SYNOPSIS


Laurent Beaumont is a 51-year-old grant writer at a nonprofit in Pittsburgh — the kind of man who looks like he belongs anywhere but doesn't feel it. His marriage to Petra has gone quiet. He deflects her intimacy, avoids his son's school meetings, and spends his evenings staring at ceilings. Buried in his desk drawer is a manuscript he wrote years ago that he can no longer bring himself to read. At work, he's meticulous and invisible, which has made it easy for him to redirect $187,400 in federal grant money to cover a payroll gap—a seventy-two-hour misuse he assumed no one would notice. Now a routine Year Six audit is bearing down, and his compliance officer has made clear: if the money isn't restored cleanly before the auditors arrive, it becomes a question of intent.


Prunella Salt is a 32-year-old sex worker scraping by in a city that charges more than it pays. She's behind on rent, staring at an eviction notice, and running out of ways to stay afloat. During a routine appointment with a client named Gaufrid, she discovers a duffel bag of heroin bricks in his kitchen. On impulse—desperate, terrified, not thinking past the next hour—she steals two of them. By morning, Gaufrid had counted his supply, made a phone call, and begun hunting for her.


Matéo Pascal, Laurent's 50-year-old high school friend, is the thread that connects them. He's been seeing Prunella as a client—lonely, eager to matter, too quick to say yes. When Prunella shows up at his door with stolen heroin and asks him to move it, Matéo agrees before he's finished processing what she's asking. He knows a buyer: Ramón, a calm, dangerous man who doesn't ask questions. But Matéo can't do it alone. He calls Laurent.


Laurent says no. Then he says one drink. Then he's in the car.


The deal is set for a cemetery at noon — quiet during the day, because nobody's there. Laurent tells himself he's just standing next to his friend. He's not involved. He's not touching anything. But the morning of, he retrieves a handgun from a locked case in his closet, loads it, and tucks it into his waistband.


The screenplay opens at the cemetery — a flash-forward. Laurent drinks from a rusted faucet near the graves. Matéo calls it zombie piss. Prunella watches the road from inside the SUV. Ramón arrives. The exchange begins. Then Ramón pulls a gun, takes the heroin, and turns to leave without paying. Laurent, in a moment of foolish resolve, draws his own weapon and fires. He misses. Ramón doesn't.


Laurent collapses against the SUV with a bullet wound to the chest. Prunella screams and drops beside him. Matéo freezes. Ramón and his partner disappear.

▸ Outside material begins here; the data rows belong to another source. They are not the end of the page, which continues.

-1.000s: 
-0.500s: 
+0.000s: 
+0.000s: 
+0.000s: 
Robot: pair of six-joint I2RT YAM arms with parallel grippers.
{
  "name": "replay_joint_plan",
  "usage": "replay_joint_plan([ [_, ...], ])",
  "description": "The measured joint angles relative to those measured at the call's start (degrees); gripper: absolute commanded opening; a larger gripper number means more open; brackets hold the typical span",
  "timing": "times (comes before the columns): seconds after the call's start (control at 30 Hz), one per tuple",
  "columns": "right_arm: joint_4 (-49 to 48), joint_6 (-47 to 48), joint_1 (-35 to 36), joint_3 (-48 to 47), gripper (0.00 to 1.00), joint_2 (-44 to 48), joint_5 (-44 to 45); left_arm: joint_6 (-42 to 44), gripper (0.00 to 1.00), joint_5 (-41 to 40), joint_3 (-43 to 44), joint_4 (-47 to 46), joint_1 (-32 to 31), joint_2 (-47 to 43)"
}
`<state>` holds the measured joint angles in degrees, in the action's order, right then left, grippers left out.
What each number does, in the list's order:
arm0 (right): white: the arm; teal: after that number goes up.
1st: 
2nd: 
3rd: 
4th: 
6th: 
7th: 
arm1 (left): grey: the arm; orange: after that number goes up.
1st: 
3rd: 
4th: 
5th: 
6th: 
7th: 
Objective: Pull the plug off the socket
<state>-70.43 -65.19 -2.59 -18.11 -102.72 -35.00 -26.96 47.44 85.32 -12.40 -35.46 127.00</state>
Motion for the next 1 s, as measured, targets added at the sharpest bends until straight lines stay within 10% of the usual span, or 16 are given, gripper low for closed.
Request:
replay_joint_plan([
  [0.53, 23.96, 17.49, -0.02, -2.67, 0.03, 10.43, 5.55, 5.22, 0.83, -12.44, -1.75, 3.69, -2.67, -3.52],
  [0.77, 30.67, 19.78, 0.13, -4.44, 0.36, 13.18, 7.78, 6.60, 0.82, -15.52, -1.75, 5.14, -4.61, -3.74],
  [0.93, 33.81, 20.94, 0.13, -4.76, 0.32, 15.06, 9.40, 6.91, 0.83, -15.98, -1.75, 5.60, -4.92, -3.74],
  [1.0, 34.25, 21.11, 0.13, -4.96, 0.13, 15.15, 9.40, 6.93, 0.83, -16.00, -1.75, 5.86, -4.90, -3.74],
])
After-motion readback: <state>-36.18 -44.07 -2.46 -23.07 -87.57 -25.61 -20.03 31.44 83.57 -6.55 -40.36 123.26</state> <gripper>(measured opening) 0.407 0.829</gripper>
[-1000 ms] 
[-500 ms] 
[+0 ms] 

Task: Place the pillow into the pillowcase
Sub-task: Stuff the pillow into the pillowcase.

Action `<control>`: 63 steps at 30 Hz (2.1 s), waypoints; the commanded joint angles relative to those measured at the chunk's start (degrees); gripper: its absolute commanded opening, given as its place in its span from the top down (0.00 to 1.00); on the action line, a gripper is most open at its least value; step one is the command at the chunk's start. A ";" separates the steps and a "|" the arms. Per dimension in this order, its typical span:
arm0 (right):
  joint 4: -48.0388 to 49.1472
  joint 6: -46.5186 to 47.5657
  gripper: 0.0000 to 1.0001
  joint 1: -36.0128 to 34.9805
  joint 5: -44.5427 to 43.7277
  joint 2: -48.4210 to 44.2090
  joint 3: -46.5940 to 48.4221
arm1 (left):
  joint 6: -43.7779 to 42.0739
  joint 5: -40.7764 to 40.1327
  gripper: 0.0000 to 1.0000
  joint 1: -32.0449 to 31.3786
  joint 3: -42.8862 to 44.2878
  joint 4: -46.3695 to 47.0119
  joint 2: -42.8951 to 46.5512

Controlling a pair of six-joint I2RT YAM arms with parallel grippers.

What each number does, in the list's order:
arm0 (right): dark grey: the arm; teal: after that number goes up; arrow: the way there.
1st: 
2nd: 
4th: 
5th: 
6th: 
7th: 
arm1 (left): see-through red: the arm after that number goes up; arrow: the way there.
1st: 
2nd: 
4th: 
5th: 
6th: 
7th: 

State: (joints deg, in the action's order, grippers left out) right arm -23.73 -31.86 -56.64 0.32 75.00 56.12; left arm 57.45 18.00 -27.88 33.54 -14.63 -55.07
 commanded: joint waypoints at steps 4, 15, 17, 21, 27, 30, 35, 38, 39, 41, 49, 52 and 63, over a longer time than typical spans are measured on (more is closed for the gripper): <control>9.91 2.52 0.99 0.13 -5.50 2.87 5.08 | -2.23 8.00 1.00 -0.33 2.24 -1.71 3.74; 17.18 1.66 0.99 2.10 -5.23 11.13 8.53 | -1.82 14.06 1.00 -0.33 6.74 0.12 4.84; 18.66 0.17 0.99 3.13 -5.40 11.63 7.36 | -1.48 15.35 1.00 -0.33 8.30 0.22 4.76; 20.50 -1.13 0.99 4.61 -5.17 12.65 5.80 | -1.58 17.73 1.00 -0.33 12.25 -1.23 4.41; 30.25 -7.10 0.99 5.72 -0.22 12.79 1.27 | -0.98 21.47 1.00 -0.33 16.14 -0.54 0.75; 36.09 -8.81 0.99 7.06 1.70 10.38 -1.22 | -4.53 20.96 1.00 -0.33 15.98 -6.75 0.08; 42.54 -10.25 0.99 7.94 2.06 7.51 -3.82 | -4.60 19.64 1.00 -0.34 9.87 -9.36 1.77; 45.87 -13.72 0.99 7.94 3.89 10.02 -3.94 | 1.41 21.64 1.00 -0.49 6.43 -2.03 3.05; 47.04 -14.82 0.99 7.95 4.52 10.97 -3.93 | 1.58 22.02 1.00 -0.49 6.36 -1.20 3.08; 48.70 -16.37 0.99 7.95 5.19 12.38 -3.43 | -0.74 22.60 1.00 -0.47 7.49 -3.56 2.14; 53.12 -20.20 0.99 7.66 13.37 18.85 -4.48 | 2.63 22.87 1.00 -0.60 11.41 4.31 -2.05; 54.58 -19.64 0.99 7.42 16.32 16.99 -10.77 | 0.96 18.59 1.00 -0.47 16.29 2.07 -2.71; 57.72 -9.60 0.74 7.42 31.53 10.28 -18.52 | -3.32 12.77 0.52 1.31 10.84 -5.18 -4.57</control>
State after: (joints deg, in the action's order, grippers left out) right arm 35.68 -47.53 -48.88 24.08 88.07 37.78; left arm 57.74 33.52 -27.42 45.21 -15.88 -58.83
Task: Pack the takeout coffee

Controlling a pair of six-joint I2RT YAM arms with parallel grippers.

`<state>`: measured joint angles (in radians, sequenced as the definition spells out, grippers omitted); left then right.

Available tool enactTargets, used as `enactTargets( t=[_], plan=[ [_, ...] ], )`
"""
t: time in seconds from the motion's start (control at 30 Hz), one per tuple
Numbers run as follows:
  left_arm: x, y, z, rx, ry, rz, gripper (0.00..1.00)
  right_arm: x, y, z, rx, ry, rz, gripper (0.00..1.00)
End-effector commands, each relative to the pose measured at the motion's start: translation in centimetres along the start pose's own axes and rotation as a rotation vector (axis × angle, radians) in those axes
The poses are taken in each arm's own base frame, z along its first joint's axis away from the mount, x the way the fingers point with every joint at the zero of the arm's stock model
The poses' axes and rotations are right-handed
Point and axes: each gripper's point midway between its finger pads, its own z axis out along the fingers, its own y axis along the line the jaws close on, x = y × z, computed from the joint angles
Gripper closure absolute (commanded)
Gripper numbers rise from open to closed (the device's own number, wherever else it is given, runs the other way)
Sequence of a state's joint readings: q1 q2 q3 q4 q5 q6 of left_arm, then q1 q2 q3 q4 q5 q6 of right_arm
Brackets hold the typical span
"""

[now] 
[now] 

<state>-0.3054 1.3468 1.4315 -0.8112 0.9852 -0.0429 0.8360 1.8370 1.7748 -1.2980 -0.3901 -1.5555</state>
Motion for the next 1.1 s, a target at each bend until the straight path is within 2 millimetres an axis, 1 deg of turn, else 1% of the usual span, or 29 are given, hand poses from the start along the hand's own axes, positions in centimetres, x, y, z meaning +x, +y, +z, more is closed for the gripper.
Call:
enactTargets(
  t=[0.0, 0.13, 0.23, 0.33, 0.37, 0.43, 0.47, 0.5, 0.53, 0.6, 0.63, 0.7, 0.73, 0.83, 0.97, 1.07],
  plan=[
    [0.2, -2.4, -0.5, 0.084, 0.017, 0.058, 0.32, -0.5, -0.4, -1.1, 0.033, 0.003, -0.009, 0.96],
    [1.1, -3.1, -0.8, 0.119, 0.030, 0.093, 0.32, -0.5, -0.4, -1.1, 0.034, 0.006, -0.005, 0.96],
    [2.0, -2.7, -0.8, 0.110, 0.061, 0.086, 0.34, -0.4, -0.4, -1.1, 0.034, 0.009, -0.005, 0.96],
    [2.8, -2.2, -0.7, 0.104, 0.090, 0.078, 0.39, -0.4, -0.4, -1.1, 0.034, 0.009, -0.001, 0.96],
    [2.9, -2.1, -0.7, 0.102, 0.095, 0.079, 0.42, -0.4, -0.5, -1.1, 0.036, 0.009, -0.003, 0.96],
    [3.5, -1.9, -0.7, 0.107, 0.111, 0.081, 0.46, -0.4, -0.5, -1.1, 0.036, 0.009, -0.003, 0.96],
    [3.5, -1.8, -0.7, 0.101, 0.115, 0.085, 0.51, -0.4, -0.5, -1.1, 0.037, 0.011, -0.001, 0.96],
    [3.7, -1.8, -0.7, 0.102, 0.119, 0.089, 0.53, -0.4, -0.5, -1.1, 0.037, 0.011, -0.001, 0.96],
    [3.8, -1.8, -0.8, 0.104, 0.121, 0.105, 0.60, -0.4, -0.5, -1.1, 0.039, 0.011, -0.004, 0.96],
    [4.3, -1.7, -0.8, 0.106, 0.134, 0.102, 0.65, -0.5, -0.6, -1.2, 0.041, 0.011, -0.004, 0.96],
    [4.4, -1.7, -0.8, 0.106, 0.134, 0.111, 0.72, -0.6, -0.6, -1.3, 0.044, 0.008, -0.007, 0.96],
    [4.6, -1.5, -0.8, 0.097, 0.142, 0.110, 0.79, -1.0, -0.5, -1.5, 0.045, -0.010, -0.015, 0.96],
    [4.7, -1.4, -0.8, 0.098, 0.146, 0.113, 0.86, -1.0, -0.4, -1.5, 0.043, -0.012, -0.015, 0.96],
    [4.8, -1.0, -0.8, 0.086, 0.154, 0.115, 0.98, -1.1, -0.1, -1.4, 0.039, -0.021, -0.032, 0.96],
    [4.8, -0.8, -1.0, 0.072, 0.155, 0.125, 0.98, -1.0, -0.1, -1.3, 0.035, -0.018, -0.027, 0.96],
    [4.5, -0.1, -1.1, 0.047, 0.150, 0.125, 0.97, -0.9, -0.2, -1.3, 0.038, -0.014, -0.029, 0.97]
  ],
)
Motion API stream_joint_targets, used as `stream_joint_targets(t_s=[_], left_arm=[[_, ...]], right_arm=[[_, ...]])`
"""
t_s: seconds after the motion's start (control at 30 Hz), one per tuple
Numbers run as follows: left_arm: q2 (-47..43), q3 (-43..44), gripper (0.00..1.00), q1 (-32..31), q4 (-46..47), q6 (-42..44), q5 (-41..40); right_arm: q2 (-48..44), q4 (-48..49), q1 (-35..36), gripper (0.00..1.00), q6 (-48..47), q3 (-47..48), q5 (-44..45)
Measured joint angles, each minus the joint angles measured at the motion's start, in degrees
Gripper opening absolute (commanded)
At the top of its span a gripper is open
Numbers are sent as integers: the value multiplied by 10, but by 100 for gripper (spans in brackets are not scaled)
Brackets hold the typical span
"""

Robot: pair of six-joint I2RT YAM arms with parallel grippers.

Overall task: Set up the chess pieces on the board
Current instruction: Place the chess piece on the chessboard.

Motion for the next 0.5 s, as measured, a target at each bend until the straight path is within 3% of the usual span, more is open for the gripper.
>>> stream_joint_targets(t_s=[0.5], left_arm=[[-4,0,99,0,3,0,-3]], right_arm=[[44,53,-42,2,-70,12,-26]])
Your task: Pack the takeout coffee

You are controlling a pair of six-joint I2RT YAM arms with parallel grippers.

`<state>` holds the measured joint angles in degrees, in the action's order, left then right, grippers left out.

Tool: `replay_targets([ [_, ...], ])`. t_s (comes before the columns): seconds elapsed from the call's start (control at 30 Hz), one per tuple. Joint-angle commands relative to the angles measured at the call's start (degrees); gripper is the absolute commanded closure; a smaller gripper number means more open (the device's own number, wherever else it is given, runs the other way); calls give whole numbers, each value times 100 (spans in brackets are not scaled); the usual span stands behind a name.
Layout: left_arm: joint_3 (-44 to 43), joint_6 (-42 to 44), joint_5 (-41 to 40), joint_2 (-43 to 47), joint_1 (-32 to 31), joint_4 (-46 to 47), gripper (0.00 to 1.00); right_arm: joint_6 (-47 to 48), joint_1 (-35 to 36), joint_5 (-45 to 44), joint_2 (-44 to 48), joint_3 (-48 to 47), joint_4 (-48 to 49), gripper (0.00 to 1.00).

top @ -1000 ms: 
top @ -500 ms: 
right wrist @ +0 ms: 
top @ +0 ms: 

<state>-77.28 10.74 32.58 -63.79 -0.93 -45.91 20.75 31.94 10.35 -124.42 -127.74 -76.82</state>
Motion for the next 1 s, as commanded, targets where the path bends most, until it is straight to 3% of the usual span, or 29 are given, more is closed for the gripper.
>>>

At the hospital, Laurent is stabilized — the bullet missed his heart, clipped a rib, and exited clean. Prunella tells the police it was a robbery. Matéo corroborates. Laurent adopts the story. When Petra arrives, she doesn't ask what really happened. She tells him to say it again if they ask again, and to say it better.


But Petra is already pulling at threads. She finds a $1,000 cash withdrawal she can't account for. She discovers $11,000 missing across their accounts with no matching receipts. She notices Matéo calling the house and hanging up—not the behavior of a friend after a robbery. She doesn't confront Laurent directly. She simply tells him that whatever he says, she'll work with—but if it turns out to be wrong, it won't be her who finds out.


Meanwhile, Gaufrid has tracked Prunella down. He appears at her apartment door late at night, calm and patient, his voice muffled through the wood. Prunella escapes from the fire escape and spends the night on a bus stop bench. He finds her there at dawn. Detectives arrive at Matéo's house the next morning to ask about Prunella Salt. She's dead.


Back at the office, the federal auditors sit across from Laurent. The seventy-two-hour gap. The auxiliary account. The question of whether temporary misuse is still misuse. His compliance officer tells him afterward: you're no longer invisible. That's worse than trouble.


Laurent doesn't answer Matéo's calls. He sits alone in his study, retrieves his manuscript one last time, and puts it back in the drawer. The grant sentence he's been editing for days remains unchanged. His family moves around him at a distance that has become permanent.


The story ends without resolution. Laurent is alive but hollowed out — separated from his wife by lies she's already decoded, facing a federal investigation he can't outrun, sleepless in a dark house. Prunella is gone. Matéo has disappeared into silence. No one is arrested. No one is redeemed. The consequences simply continue, the way they do.